● About this exercise:
For the data below, retype word for word the lines from the one containing "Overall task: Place" through the one containing "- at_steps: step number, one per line"; drop the pictures.

● Dataset entries:
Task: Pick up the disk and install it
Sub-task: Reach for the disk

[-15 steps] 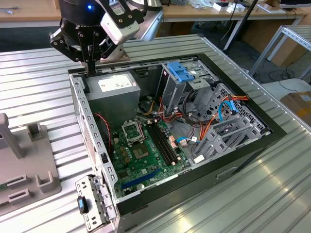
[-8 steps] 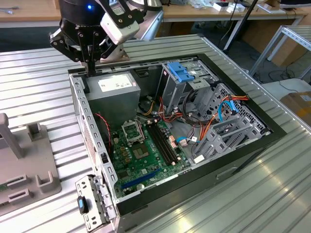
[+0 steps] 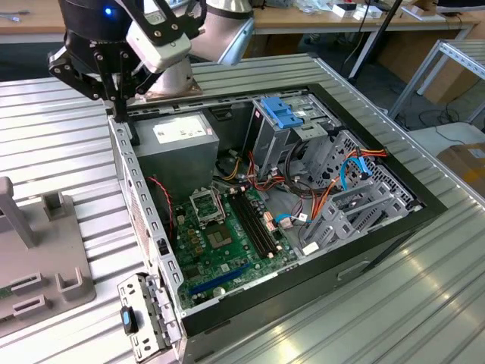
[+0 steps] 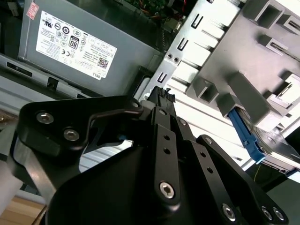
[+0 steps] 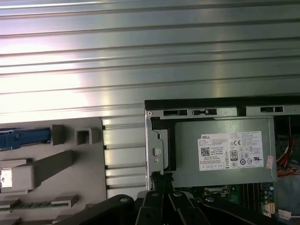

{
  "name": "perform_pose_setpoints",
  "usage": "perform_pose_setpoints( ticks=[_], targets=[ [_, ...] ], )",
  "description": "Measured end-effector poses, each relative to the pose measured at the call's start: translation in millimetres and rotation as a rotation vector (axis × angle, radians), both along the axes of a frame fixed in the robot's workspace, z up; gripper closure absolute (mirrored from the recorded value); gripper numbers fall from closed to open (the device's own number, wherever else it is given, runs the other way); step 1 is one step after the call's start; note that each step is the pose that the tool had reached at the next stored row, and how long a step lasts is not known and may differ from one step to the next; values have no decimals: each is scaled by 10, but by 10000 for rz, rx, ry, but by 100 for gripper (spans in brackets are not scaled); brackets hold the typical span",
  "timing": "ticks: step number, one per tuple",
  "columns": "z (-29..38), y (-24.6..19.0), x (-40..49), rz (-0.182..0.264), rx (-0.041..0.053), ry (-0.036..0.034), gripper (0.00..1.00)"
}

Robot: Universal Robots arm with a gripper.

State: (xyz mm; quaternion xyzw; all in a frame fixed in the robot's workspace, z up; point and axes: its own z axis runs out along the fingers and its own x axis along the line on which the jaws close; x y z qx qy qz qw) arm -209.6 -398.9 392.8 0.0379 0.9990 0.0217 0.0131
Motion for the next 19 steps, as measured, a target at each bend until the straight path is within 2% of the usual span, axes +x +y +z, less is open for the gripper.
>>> perform_pose_setpoints(
  ticks=[3, 5, 10, 11, 17, 19],
  targets=[
    [0, 0, -92, 1, 0, 0, 89],
    [-1, 0, -195, 0, 0, 0, 89],
    [-2, 0, -325, 0, 0, 0, 89],
    [-3, 0, -385, 0, 0, 0, 89],
    [-3, 0, -526, 0, 0, 0, 89],
    [-3, 0, -532, 2, 0, 0, 89]
  ],
)
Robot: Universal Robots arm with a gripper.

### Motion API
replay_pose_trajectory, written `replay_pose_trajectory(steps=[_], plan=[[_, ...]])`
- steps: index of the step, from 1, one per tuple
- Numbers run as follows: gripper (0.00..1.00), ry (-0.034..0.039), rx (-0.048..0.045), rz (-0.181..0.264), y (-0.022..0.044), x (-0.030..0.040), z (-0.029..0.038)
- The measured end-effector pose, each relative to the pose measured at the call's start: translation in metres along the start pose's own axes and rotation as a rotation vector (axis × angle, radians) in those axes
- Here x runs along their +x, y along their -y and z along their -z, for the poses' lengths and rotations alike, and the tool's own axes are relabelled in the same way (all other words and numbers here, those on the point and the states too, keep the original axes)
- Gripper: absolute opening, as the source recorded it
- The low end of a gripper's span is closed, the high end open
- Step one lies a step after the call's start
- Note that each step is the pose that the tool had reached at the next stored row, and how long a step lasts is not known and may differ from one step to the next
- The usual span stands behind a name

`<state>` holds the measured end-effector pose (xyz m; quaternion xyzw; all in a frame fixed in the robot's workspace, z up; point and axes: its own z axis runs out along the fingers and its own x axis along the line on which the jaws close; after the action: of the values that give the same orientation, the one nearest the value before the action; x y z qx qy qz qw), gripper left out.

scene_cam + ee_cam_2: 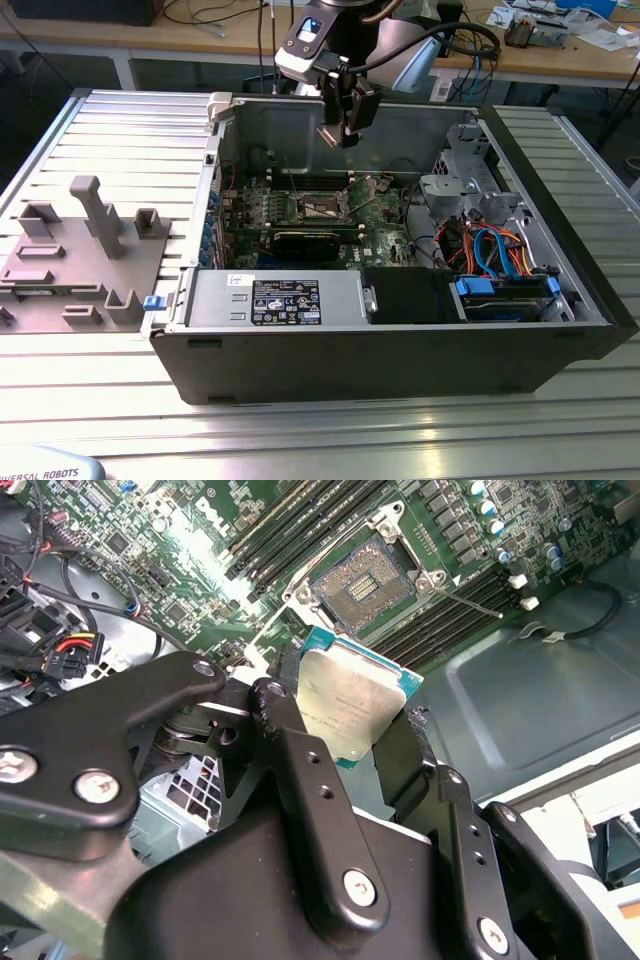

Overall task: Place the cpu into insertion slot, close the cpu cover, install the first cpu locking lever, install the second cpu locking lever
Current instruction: 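Place the cpu into insertion slot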

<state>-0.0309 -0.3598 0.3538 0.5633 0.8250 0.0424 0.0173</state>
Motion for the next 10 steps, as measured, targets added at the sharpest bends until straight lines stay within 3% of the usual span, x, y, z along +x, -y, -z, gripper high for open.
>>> replay_pose_trajectory(steps=[10], plan=[[0.54, 0.0006, -0.0002, -0.007, 0.0000, 0.0000, 0.0000]])
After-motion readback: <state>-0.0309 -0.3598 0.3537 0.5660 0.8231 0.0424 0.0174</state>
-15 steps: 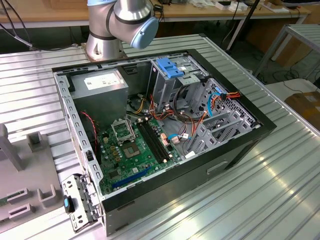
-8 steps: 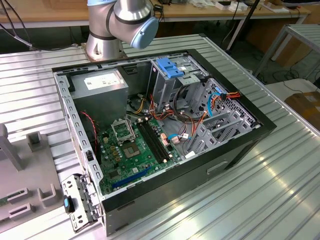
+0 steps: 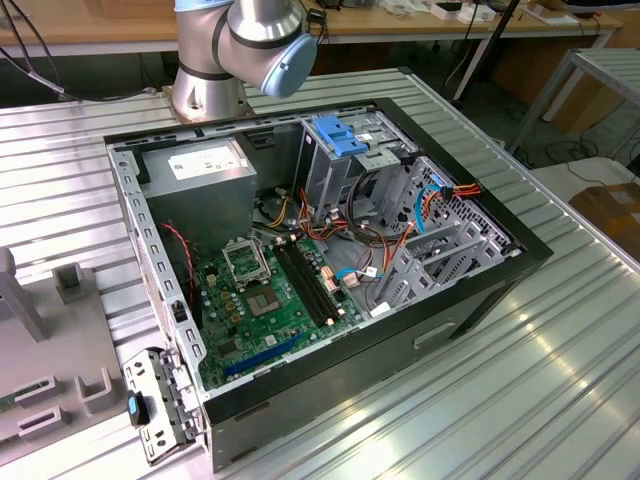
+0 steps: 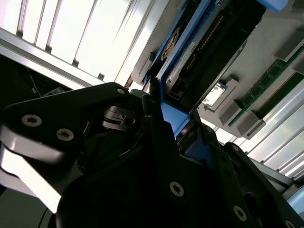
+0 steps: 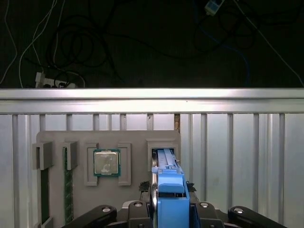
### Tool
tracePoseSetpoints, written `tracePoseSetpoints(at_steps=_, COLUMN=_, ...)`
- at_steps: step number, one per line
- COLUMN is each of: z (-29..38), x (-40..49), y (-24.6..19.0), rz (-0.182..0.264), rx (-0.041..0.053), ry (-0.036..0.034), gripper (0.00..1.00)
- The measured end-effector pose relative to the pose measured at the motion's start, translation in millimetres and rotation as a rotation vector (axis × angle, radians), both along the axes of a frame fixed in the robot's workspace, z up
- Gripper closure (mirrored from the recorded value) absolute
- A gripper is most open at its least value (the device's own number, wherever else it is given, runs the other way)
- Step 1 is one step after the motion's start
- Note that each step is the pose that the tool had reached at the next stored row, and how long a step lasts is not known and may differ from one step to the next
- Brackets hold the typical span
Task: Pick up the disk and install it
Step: 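Pick up the disk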
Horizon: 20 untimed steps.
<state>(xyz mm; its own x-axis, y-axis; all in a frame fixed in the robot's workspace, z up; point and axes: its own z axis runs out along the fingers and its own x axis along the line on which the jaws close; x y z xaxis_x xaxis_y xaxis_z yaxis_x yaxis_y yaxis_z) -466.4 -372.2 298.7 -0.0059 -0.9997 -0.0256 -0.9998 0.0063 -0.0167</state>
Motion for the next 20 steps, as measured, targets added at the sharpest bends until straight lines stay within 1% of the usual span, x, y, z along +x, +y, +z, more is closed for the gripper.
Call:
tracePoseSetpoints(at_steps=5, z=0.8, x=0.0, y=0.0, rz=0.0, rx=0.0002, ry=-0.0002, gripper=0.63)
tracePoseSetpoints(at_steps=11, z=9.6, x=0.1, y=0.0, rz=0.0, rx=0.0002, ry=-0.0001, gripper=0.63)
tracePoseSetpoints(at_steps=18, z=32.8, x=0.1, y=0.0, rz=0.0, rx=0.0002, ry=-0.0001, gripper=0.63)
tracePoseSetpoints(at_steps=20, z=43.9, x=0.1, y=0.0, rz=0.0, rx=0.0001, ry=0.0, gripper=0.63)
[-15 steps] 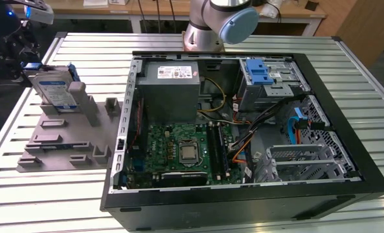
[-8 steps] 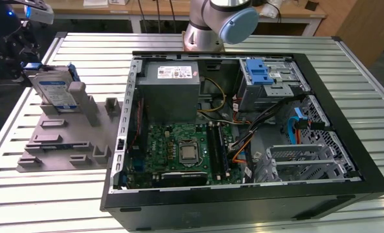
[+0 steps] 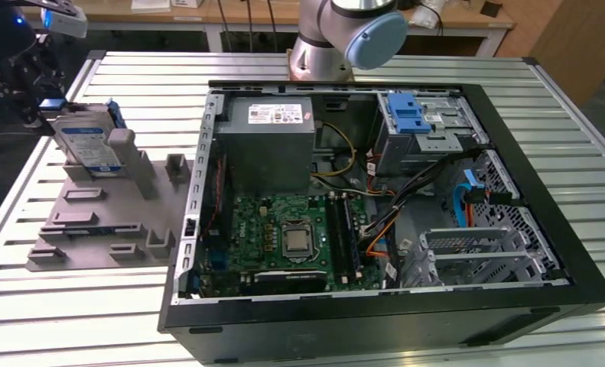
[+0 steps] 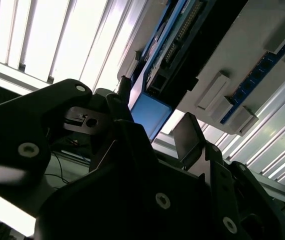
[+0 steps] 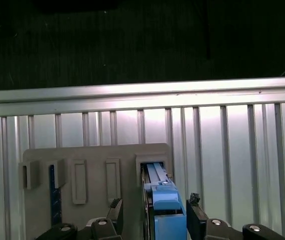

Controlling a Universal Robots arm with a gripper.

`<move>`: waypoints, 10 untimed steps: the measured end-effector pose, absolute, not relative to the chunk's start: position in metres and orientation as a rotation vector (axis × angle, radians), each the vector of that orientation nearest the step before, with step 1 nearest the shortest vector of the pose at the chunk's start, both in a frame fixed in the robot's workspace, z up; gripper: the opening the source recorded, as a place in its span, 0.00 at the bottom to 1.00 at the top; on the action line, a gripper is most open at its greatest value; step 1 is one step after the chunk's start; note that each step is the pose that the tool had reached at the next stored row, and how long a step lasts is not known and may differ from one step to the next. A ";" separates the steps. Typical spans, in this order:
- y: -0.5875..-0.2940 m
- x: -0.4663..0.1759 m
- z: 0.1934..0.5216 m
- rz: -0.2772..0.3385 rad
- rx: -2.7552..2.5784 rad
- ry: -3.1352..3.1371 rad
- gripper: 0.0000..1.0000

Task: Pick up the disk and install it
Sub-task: 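Pick up the disk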

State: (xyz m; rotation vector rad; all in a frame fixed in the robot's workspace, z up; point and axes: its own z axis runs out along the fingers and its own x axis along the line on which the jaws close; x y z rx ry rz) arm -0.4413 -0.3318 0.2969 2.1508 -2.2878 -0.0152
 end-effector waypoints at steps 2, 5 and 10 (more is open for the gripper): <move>-0.331 -0.441 0.297 -0.015 2.152 -2.287 0.61; -0.330 -0.441 0.297 -0.015 2.157 -2.282 0.61; -0.329 -0.441 0.297 -0.015 2.189 -2.251 0.61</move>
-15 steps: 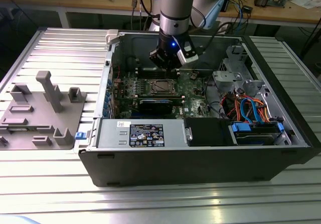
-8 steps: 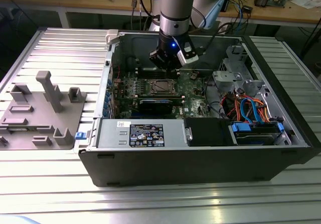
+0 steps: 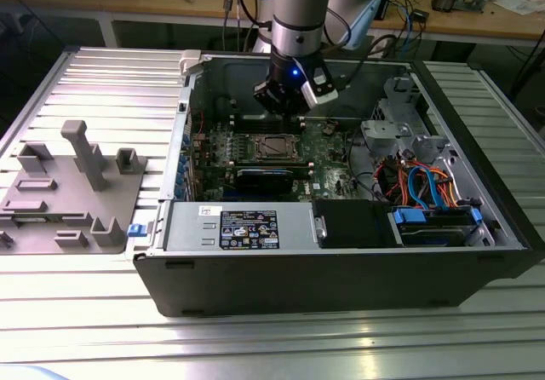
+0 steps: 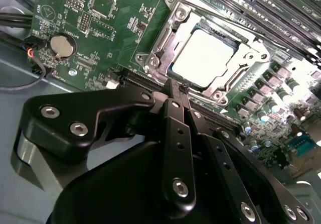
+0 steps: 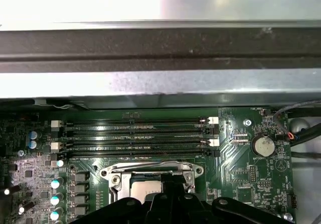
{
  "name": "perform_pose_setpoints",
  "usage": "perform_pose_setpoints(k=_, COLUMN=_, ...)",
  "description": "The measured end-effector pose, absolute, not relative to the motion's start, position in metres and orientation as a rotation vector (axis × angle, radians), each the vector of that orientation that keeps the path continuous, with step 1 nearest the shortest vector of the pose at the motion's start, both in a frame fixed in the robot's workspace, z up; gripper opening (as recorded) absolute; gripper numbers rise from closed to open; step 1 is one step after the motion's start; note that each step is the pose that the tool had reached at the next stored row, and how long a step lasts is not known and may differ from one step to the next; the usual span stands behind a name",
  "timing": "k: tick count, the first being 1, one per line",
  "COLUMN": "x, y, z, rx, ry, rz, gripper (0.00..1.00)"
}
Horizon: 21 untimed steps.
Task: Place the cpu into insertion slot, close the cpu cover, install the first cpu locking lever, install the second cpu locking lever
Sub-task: 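Install the second cpu locking lever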
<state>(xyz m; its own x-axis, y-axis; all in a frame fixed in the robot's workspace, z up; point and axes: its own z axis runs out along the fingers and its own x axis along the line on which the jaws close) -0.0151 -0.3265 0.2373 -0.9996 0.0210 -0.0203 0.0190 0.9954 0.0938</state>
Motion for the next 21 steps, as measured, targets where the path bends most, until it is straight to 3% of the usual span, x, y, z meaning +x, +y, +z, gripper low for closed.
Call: perform_pose_setpoints(k=21, x=-0.0151, y=-0.3340, z=0.2386, rx=0.031, ry=3.117, rz=0.146, gripper=0.11)
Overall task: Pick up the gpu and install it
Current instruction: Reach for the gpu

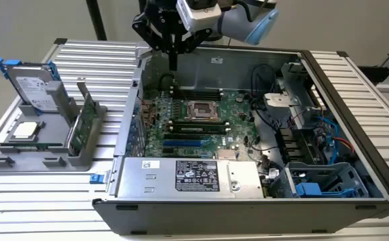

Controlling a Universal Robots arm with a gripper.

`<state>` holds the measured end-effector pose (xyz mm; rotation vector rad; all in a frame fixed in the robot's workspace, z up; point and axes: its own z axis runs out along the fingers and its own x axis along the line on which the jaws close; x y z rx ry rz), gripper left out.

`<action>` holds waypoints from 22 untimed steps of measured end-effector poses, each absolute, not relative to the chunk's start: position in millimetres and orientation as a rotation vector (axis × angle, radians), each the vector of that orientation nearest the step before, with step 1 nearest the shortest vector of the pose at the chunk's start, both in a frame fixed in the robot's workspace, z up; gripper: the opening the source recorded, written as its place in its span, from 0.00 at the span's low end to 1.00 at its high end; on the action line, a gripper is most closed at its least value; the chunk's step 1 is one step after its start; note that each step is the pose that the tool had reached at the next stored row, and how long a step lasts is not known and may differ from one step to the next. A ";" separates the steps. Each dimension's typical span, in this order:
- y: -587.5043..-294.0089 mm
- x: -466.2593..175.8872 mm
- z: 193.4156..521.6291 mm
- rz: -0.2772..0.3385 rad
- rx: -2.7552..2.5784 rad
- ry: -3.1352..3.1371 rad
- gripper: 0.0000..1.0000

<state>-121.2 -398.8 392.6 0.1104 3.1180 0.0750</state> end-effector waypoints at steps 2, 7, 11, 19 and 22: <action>-398.8 -121.2 392.6 0.075 0.110 3.118 0.00; -398.8 -121.2 392.6 0.075 0.110 3.118 0.00; -398.8 -121.2 392.6 0.074 0.110 3.118 0.00; -398.7 -121.8 392.7 0.070 0.110 3.118 0.00; -398.7 -122.9 392.6 0.070 0.110 3.118 0.00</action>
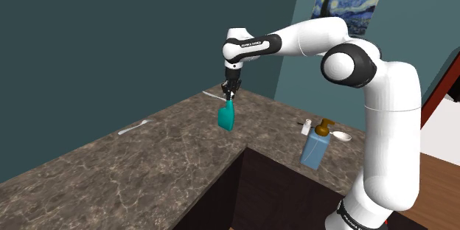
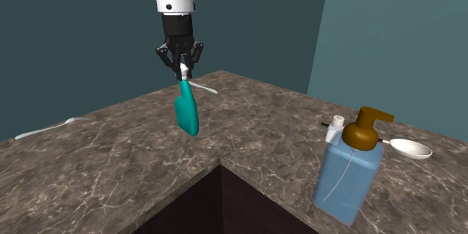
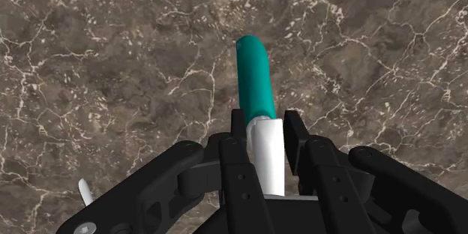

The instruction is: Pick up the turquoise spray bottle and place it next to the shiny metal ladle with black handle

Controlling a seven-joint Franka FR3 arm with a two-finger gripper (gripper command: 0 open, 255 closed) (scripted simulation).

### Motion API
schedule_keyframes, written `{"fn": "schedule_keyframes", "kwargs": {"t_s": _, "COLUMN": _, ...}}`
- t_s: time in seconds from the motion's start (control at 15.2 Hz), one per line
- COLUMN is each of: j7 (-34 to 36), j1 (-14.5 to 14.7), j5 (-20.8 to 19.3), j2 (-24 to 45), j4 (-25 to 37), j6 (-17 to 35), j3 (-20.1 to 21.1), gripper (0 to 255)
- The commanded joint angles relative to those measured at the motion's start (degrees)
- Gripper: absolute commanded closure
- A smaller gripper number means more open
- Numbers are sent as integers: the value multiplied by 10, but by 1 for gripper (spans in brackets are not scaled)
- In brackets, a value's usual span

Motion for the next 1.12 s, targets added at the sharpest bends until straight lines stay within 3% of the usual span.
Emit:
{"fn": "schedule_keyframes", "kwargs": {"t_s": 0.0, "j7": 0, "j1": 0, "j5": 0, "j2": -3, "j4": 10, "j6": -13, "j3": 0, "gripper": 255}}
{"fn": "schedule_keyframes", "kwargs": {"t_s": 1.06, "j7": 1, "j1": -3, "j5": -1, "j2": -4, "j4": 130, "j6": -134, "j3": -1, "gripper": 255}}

● Result for this exercise:
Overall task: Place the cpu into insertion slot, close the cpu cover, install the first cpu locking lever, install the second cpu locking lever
Current instruction: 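Place the cpu into insertion slot
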
<state>-0.0309 -0.3598 0.3538 0.5633 0.8250 0.0424 0.0173</state>
Motion for the next 10 steps, as measured, targets added at the sharpest bends until straight lines stay within 3% of the usual span, x, y, z along +x, -y, -z, gripper high for open.
>>> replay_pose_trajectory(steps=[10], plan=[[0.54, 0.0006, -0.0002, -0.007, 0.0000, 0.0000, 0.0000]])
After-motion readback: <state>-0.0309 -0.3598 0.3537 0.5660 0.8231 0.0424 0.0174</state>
-15 steps: 
-8 steps: 
+0 steps: 
+0 steps: 
+0 steps: 
### Tool
tracePoseSetpoints, written `tracePoseSetpoints(at_steps=_, COLUMN=_, ...)`
- at_steps: step number, one per line

Work on this exercise has been completed.